One of my callosums just opening, having a first look at the sun!




One lonely large catt hybrid bloom:




3 of those Laelia autumnalis plants blooming right now with about 18 flowers:




Paph mem. Larry Heuer: I brought this one along from my last Amazone visit, and hope the bloom will open just a bit more :




Hope you like them! Jean


----------



## Shiva (Dec 26, 2009)

Lots of levely flowers. Good showing, Jean.


----------



## etex (Dec 26, 2009)

What a nice way to wake up!! All the blooms are gorgeous! Great growing! Thanks for sharing!


----------



## Rick (Dec 26, 2009)

I've got a sunny day in my GH today too!! Very nice Jean, it's wonderful.
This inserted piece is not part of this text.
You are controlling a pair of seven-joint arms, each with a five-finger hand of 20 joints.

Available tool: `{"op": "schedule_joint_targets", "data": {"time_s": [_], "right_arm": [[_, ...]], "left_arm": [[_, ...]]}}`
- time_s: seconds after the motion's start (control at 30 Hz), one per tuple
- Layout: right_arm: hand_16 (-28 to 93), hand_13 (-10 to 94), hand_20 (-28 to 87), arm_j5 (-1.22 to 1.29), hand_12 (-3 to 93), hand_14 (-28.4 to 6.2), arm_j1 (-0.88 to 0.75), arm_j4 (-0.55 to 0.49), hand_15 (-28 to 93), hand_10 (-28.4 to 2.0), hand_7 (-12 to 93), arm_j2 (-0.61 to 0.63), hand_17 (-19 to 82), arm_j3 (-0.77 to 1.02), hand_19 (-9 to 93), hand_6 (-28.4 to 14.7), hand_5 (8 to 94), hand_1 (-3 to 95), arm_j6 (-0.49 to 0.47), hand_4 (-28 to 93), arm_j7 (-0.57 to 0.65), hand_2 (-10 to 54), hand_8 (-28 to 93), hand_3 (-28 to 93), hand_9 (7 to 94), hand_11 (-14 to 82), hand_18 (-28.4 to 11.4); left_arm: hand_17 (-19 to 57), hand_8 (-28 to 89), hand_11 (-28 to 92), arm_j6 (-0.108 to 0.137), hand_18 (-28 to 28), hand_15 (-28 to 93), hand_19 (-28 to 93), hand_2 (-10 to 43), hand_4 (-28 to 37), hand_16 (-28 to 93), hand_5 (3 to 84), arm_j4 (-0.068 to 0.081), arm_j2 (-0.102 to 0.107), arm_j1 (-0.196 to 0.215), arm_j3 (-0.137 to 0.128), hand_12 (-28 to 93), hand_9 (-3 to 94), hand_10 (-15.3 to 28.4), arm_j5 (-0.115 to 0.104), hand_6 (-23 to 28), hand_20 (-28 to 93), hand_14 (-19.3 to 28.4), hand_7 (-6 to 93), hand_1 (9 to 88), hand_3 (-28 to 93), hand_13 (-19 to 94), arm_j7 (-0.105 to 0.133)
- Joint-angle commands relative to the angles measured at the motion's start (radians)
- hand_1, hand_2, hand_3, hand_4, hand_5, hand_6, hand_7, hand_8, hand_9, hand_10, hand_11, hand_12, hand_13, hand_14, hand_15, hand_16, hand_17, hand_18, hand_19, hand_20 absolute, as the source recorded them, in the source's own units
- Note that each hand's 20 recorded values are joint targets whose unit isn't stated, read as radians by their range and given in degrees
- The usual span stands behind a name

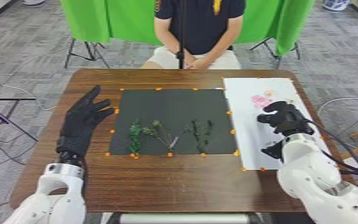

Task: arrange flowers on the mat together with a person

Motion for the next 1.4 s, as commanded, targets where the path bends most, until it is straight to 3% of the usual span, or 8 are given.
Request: {"op": "schedule_joint_targets", "data": {"time_s": [0.03, 0.43, 0.6, 0.73, 1.03, 1.23, 1.3, 1.4], "right_arm": [[13, 65, 15, -0.099, 18.3, -13.0, 0.119, 0.082, 61, -15.8, 19, 0.027, 26, -0.105, 77, 0.9, 52.5, 33.4, -0.016, -22, 0.043, -7.7, -13, 77, 64.8, 41.2, -23.6], [14, 70, 12, -0.203, 18.5, -10.2, 0.222, 0.187, 57, -14.1, 22, 0.040, 27, -0.253, 78, 3.0, 61.8, 40.1, -0.068, -23, 0.062, -9.5, -14, 77, 68.4, 38.3, -22.4], [23, 78, 13, -0.252, 34.6, -4.8, 0.225, 0.219, 50, -7.7, 23, 0.051, 29, -0.306, 79, 3.4, 73.6, 52.6, 0.011, -28, 0.070, -9.5, -2, 69, 81.4, 17.6, -19.7], [26, 83, 13, -0.270, 37.0, -1.9, 0.224, 0.227, 47, -4.9, 23, 0.053, 32, -0.318, 80, 3.8, 80.7, 56.6, 0.045, -28, 0.075, -9.5, 1, 68, 87.4, 15.6, -18.2], [28, 85, 13, -0.289, 38.6, -1.2, 0.232, 0.117, 45, -3.9, 22, 0.047, 33, -0.303, 80, 3.5, 82.4, 58.5, 0.122, -28, 0.008, -9.5, 1, 68, 89.5, 16.3, -17.3], [29, 86, 13, -0.249, 39.2, -2.0, 0.403, 0.038, 46, -3.9, 21, 0.003, 33, -0.451, 80, 3.5, 83.0, 58.5, 0.106, -28, -0.110, -9.5, 1, 68, 90.2, 16.4, -17.1], [29, 86, 13, -0.228, 39.8, -2.1, 0.481, 0.035, 46, -4.0, 21, -0.033, 33, -0.520, 80, 3.5, 83.2, 58.3, 0.084, -28, -0.155, -9.5, 1, 69, 90.4, 16.7, -17.0], [29, 86, 13, -0.212, 40.4, -2.2, 0.562, 0.045, 46, -3.9, 21, -0.105, 33, -0.602, 80, 3.8, 83.2, 57.8, 0.060, -28, -0.198, -9.5, 1, 69, 90.5, 17.3, -17.0]], "left_arm": [[-8.9, -10, 25, 0.002, 23.6, 50, 47, 7.9, -28.3, -10, 33.3, 0.000, -0.001, -0.006, 0.009, 8, 35.4, 18.6, -0.006, 4.1, 12, 26.2, 11.3, 20.2, 77, 26, 0.001], [-8.9, -10, 25, -0.008, 23.6, 50, 47, 7.8, -28.3, -10, 33.2, 0.001, -0.016, -0.008, 0.001, 8, 35.4, 18.6, 0.008, 4.0, 12, 26.1, 11.4, 20.2, 78, 26, -0.007], [-8.9, -10, 26, -0.007, 23.7, 50, 47, 7.8, -28.3, -10, 33.2, 0.003, -0.010, -0.014, 0.007, 8, 35.4, 18.6, 0.003, 4.0, 12, 26.1, 11.4, 20.2, 78, 26, -0.004], [-8.9, -10, 26, -0.007, 23.7, 50, 47, 7.8, -28.3, -10, 33.2, 0.001, -0.012, -0.011, 0.002, 8, 35.4, 18.6, 0.005, 4.1, 12, 26.2, 11.4, 20.3, 78, 25, -0.007], [-8.9, -10, 26, 0.001, 23.7, 50, 47, 7.8, -28.3, -10, 33.2, -0.006, 0.005, -0.015, 0.007, 8, 35.4, 18.6, -0.003, 4.3, 12, 26.1, 11.3, 20.3, 78, 26, 0.001], [-8.9, -10, 25, -0.001, 23.6, 50, 47, 7.9, -28.3, -10, 33.3, -0.016, 0.010, -0.018, 0.005, 8, 35.4, 18.6, 0.003, 4.3, 12, 26.1, 11.4, 20.5, 78, 25, -0.001], [-8.8, -10, 26, 0.012, 23.7, 50, 47, 7.8, -28.3, -10, 33.3, -0.018, 0.030, -0.014, 0.018, 8, 35.4, 18.5, -0.010, 4.3, 12, 26.1, 11.4, 20.4, 78, 25, 0.034], [-8.8, -10, 26, 0.004, 23.8, 50, 47, 7.9, -28.3, -10, 33.3, -0.023, 0.031, -0.021, 0.019, 8, 35.4, 18.6, -0.003, 4.3, 12, 26.1, 11.3, 20.5, 78, 26, 0.030]]}}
But I did get up at 5:30 this morning (still dark) to change the propane bottle


----------



## SlipperKing (Dec 26, 2009)

It's so good to hear someone out there is getting sunshine!! Great plants Jean. I had a bit of a scare Christmas eve. A strong windstorm with freezing temps blew through here knocking out electricity for ~4hrs. About 2AM I decided to get under the covers because I was freezing then it hit me.."the GH has been without heat"!!! Got it together to rig up a gas heater not dependent on electric when the power came back on. I hope I escaped without damage, it was 40*C in the GH but warmed up quickly once the power came back.


----------



## JeanLux (Dec 26, 2009)

SlipperKing said:


> .....knocking out electricity for ~4hrs........ I hope I escaped without damage, it was 40*C in the GH but warmed up quickly once the power came back.
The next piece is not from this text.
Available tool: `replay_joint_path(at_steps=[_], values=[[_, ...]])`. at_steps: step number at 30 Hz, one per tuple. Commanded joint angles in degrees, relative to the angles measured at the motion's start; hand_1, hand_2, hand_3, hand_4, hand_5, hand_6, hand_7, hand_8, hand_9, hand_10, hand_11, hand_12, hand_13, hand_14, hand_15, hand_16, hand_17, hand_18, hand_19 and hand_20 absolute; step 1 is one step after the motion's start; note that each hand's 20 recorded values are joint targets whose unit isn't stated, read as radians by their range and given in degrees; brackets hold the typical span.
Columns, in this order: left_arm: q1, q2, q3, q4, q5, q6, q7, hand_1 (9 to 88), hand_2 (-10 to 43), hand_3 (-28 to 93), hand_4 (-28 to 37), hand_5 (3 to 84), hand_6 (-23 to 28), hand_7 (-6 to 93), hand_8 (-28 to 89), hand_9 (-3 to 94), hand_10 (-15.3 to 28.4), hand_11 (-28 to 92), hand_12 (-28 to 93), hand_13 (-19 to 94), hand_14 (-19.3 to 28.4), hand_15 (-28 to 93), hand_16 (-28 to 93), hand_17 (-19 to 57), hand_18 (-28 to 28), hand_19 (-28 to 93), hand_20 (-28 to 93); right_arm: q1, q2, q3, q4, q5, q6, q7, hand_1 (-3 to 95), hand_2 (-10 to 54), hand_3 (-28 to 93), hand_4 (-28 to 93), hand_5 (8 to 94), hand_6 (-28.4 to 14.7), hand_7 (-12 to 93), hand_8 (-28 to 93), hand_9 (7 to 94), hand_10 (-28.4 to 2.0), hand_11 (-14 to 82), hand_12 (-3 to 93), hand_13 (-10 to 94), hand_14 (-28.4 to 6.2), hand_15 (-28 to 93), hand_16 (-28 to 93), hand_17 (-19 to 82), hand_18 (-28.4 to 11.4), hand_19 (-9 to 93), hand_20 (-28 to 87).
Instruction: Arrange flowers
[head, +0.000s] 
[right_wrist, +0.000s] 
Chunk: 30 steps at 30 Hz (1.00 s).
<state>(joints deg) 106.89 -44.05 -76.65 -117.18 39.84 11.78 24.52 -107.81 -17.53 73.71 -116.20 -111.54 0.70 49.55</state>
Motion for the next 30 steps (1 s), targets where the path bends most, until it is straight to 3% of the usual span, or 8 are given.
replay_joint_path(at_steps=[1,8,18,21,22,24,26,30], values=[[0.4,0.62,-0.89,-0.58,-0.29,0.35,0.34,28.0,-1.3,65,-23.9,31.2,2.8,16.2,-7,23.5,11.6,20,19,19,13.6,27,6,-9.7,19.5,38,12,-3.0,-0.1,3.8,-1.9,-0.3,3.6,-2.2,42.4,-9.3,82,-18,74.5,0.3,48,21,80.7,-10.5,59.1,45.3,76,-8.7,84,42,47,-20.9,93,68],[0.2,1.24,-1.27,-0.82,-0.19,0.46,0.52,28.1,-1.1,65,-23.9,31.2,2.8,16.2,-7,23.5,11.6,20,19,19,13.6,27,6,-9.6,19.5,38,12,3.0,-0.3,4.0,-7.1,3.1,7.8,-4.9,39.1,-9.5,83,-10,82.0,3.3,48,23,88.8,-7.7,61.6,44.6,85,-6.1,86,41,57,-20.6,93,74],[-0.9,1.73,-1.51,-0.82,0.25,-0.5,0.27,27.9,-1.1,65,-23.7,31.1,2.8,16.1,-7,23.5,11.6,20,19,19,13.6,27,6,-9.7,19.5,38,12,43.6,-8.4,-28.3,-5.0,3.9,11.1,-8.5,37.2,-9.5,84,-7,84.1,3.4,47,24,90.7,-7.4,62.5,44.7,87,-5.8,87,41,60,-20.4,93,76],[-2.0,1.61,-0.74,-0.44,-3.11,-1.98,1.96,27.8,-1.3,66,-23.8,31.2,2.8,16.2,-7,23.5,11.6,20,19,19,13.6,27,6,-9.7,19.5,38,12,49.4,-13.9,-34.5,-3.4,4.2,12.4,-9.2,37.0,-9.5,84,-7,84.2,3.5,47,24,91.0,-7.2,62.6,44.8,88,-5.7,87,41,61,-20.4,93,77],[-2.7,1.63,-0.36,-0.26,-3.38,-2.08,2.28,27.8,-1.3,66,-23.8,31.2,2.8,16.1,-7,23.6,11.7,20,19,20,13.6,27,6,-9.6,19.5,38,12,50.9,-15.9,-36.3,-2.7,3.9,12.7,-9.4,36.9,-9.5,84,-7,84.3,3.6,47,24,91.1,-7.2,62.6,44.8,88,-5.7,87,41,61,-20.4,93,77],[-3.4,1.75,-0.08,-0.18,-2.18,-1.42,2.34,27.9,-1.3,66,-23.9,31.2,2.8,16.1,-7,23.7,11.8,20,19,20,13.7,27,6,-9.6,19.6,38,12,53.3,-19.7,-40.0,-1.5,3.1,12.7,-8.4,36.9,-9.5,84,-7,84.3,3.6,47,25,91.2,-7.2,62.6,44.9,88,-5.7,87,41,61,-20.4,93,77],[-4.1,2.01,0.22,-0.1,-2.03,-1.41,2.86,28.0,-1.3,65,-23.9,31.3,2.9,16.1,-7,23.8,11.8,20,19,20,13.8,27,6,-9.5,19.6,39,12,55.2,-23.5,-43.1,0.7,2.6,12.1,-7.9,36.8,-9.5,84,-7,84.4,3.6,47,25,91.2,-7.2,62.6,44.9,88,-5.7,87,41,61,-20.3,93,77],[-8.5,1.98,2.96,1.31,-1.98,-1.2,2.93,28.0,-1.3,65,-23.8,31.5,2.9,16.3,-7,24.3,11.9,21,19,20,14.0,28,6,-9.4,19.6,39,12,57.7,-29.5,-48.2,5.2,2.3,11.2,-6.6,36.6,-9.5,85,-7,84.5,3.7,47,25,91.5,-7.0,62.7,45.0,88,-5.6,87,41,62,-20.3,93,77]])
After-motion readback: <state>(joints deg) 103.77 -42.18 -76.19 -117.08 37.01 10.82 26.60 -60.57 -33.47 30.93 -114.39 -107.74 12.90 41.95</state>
I believe this is an event, all the GH owners would be scared of !!!
A correct backup for electricity is not evident ! I have 2 small petroleum? / ethyl alcohol burners, but did never try if those would be able to keep the Gh from freezing !!! Jean


----------



## Yoyo_Jo (Dec 26, 2009)

What a lovely place your g/h must be Jean! Thanks for sharing. :clap:


----------



## Candace (Dec 26, 2009)

We're not getting much sun yet, here today. So, I'll have to be happy with yours!


----------



## SlipperFan (Dec 26, 2009)

Sun? What's that???

Your greenhouse looks like a lovely place to spend time no matter what the weather!

The Larry Heuer looks really light, almost white. Is it, or just the lighting?


----------



## JeanLux (Dec 27, 2009)

Dot, esp. the petals are *mostly of a very light yellow*, that appears here, also because of the light background, as whitish !  Jean


----------



## Bolero (Dec 27, 2009)

Lovely photography, beautiful plants and I love the angles.


----------



## cnycharles (Dec 27, 2009)

nice pics, thanks for the look


----------



## Damas (Dec 28, 2009)

Delightfull ! I wish one day I'll have a GH :clap:


----------



## jblanford (Dec 28, 2009)

VERY NICE.. Jean, thanks for the tour....Jim.


----------